▶ TASK BRIEF:
Look through the lines below, find those with the word "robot", and copy them.

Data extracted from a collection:
--------------------------------

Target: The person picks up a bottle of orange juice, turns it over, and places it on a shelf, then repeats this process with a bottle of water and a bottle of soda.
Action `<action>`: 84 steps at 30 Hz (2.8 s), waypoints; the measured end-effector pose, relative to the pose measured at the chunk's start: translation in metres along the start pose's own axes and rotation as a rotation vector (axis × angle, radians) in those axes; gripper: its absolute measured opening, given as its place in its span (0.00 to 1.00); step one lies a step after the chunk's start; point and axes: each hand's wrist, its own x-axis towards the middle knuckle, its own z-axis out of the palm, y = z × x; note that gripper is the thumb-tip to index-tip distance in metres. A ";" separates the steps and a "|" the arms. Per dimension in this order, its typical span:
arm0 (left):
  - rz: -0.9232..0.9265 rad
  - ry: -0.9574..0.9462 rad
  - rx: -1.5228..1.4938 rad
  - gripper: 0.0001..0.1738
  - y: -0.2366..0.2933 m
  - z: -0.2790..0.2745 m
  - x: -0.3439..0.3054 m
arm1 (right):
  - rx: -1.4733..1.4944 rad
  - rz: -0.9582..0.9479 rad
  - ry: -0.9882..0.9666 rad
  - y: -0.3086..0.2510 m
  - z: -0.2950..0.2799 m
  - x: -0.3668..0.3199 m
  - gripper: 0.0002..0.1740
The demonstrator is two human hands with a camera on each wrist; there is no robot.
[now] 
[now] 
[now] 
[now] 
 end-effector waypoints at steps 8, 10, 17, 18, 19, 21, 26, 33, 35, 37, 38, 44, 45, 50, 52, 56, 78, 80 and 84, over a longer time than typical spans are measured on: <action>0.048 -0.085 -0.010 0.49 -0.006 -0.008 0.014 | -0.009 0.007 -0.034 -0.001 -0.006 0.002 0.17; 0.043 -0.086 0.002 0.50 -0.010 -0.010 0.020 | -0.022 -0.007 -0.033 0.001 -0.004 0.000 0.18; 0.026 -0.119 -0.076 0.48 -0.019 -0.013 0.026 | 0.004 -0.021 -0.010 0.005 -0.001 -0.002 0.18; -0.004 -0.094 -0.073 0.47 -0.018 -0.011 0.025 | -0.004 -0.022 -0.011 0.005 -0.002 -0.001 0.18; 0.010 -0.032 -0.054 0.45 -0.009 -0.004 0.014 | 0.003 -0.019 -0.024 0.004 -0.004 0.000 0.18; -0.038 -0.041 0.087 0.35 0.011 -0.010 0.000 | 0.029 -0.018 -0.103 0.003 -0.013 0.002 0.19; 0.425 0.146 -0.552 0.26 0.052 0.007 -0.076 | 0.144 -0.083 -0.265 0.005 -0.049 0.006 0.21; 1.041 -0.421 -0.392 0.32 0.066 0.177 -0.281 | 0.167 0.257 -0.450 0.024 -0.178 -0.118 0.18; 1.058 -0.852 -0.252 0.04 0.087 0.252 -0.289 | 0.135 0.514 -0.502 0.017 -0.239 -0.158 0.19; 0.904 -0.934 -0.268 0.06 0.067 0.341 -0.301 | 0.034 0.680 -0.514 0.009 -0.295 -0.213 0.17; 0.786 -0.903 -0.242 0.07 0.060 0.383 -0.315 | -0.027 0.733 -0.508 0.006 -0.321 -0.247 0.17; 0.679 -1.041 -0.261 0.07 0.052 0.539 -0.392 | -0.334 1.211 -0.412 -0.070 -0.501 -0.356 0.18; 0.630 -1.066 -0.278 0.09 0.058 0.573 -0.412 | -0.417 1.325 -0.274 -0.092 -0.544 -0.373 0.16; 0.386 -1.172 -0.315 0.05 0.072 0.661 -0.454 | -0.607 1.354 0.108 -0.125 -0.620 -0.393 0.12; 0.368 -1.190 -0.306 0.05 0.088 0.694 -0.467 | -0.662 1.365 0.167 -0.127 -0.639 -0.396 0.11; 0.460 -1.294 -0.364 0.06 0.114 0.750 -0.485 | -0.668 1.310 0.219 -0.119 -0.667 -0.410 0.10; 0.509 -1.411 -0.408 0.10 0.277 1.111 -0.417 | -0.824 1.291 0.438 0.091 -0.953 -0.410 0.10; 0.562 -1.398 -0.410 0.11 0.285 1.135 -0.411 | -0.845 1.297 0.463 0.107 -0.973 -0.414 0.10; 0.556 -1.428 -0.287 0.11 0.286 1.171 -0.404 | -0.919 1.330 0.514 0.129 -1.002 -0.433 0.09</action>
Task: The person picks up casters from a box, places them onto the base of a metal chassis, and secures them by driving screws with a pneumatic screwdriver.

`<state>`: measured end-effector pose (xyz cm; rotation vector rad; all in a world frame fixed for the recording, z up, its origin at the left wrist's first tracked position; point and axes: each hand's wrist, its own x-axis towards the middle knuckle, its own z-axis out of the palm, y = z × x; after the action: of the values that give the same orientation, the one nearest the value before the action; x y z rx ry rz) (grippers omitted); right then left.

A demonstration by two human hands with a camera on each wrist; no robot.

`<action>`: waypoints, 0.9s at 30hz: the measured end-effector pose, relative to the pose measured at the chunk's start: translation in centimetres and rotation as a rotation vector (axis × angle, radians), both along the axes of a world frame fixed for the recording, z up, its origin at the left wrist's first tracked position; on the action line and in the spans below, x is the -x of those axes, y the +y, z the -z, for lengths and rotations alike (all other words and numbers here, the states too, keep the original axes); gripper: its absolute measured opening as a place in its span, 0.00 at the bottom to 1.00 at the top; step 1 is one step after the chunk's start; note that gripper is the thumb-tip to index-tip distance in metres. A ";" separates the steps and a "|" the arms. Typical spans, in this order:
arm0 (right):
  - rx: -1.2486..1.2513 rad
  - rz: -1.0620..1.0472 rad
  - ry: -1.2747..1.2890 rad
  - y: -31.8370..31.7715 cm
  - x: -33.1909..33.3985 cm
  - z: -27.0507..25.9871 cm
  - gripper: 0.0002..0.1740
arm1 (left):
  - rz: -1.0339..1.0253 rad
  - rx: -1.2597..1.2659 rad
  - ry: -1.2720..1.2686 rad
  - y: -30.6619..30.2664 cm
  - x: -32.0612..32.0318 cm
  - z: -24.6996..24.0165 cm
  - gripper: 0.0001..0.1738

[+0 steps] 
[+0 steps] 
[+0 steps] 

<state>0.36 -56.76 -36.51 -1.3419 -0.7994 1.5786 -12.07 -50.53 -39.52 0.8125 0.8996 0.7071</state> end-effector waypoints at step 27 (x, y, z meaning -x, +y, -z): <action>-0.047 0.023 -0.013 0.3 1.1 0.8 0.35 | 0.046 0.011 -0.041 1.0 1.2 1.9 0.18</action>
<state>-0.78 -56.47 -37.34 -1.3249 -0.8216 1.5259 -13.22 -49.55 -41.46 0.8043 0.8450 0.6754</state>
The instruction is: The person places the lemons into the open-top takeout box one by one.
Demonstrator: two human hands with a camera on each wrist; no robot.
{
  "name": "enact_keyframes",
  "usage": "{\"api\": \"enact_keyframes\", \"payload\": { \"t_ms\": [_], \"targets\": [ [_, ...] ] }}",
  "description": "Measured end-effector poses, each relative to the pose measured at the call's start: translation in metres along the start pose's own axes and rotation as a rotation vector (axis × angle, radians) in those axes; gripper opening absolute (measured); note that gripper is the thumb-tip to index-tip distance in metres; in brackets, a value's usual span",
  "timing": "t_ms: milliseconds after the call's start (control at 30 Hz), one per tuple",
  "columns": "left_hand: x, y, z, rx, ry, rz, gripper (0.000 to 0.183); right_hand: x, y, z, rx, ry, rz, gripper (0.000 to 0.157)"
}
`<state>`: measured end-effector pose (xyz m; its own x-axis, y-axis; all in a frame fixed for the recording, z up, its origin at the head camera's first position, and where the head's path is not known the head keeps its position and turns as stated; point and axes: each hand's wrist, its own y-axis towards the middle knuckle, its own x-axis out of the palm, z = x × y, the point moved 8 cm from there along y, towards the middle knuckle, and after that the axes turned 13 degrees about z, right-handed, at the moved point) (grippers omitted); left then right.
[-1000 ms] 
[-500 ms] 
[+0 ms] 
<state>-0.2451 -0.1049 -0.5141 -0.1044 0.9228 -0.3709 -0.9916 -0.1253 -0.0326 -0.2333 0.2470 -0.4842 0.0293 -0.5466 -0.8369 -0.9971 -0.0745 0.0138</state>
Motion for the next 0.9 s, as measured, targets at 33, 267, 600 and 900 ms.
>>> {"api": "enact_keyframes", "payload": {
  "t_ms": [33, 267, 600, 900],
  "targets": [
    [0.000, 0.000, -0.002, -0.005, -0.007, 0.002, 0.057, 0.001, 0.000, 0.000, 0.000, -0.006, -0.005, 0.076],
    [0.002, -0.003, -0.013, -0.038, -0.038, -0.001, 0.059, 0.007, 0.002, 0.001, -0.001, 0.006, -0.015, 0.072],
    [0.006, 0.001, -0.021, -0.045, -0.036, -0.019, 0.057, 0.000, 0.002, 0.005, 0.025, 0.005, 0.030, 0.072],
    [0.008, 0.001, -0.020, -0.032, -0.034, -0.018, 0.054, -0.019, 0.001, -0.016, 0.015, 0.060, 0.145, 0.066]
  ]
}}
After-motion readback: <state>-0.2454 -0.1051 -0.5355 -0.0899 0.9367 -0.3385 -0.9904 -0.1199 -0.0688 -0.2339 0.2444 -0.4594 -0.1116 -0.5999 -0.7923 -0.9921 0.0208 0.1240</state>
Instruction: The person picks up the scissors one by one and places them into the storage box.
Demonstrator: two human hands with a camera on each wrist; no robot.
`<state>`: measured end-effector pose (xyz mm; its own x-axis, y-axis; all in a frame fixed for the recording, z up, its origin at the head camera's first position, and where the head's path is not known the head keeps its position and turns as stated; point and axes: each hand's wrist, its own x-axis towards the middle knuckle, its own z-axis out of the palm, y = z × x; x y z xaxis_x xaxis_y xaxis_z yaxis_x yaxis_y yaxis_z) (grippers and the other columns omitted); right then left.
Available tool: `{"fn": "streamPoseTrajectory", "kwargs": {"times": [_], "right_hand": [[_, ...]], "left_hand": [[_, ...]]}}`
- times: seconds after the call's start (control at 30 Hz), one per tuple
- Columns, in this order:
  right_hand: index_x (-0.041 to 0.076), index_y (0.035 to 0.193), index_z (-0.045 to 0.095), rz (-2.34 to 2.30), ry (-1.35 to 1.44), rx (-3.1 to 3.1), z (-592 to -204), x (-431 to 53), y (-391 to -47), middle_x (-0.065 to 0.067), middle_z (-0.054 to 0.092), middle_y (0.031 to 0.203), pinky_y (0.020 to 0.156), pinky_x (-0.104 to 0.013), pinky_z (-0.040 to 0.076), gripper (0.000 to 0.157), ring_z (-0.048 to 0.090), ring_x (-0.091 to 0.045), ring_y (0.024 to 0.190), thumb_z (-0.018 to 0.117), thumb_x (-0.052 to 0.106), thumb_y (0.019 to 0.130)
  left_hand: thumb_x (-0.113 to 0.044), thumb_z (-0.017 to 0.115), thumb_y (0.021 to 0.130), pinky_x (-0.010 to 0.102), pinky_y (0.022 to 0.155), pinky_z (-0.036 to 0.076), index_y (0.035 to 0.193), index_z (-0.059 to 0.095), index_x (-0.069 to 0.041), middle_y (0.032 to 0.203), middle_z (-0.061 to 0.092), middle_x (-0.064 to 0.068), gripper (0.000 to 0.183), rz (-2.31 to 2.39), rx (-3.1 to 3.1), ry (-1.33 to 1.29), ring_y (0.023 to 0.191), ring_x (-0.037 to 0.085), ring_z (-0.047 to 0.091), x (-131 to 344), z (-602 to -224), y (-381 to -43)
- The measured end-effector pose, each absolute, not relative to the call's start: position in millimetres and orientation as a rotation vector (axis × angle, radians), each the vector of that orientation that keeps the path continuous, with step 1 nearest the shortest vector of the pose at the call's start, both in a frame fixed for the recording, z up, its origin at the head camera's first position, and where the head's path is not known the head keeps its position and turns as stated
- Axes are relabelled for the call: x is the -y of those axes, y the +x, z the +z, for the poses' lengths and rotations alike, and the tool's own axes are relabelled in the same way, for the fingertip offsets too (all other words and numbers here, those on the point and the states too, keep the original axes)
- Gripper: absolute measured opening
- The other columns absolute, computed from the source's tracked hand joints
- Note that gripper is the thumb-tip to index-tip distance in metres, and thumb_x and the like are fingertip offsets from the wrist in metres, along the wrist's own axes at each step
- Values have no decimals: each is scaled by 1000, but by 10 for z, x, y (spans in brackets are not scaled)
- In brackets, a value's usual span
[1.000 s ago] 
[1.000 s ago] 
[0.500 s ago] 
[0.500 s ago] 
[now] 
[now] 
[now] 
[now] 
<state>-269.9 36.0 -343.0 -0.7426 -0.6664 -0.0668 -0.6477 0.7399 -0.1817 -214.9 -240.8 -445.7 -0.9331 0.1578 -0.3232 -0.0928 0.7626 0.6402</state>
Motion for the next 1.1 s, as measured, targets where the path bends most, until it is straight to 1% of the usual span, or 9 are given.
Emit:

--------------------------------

▶ ANSWER SECTION:
The demonstrator is two human hands with a camera on each wrist; there is no robot.
A demonstration by two human hands with a camera on each wrist; no robot.
Demonstrator: two human hands with a camera on each wrist; no robot.
Demonstrator: two human hands with a camera on each wrist; no robot.

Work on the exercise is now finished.